As the Health Department explains, the grades are awarded on a point system.  Points go to violations of food safety regulations.  The fewest points get an A.  Those with the most get a C.  The B grade is someplace in between.

Wall Street Journal blogger Aaron Rutkoff discovered a restaurant with an exceptionally creative method for dealing with its embarrassing B grade.

Enjoy the weekend and watch out for those grades!

Sep 2 2010

Fish fight: FDA to hear comments on GM salmon

The FDA has scheduled meetings September 19-21 to hear advice about whether the agency should approve GM (genetically modified) salmon.

These, you may recall are Atlantic salmon bioengineered by AquaBounty Technologies.   Atlantic salmon only grow for a few months per year; they do not produce growth hormone in non-growth months.  AquaBounty scientists combined growth hormone genes from an unrelated Pacific salmon with DNA from the anti-freeze genes of an eelpout fish.

The result is that the GM salmon produce growth hormone throughout the year and grow at twice the rate of non-GM salmon.

In preparation for these hearings, a coalition of 31 advocacy groups issued a statement urging the FDA not to approve the fish.

Each year millions of farmed salmon escape from open-water net pens, outcompeting wild populations for resources and straining ecosystems…We believe any approval of GE salmon would represent a serious threat to the survival of native salmon populations, many of which have already suffered severe declines related to salmon farms and other man-made impacts….FDA’s decision to go ahead with this approval process is misguided and dangerous, and is made worse by its complete lack of data to review…FDA has been sitting on this application for 10 years and yet it has chosen not to disclose any data about its decision until just a few days before the public meeting.

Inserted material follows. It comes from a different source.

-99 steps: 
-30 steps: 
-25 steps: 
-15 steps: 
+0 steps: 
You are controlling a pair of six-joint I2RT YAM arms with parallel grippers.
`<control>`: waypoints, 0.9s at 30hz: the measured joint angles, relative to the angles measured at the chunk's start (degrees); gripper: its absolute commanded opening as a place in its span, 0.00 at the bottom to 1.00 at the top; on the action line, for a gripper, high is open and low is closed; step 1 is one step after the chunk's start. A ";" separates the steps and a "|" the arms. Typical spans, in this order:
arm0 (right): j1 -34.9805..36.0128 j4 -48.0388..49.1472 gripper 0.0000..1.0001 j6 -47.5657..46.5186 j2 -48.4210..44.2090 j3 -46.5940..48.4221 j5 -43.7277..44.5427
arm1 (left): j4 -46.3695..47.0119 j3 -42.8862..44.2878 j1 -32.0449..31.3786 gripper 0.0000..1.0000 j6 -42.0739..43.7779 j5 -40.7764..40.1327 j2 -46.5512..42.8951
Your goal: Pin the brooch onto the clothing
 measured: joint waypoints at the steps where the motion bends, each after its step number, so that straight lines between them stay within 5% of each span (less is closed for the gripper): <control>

According to press accounts, salmon are only the first in a long line of potential GM fish and animals.  AquaBounty also raises GM trout and tilapia.  Other companies are working on GM pigs and cows.

AquaBounty lost no time in responding to the Coalition’s objections:

This press release is inaccurate, deliberately misleading, and intended to create fear and misunderstanding. AquAdvantage salmon are, quite literally, the most studied fish in the world. In addition, the U.S. Food and Drug Administration has spent the last fifteen years creating a robust regulatory process to ensure these fish and other transgenic animal applications are appropriately evaluated and regulated.

Comment: In the early 1990s, I was one of four consumer representatives on the FDA’s 30-member Food Advisory Committee.  This was the time when the FDA was considering approval of the first GM crops.   All four of us voted to delay the decision until more information became available or to make sure that GM foods were labeled as such.  Obviously, the FDA did not listen to our excellent advice.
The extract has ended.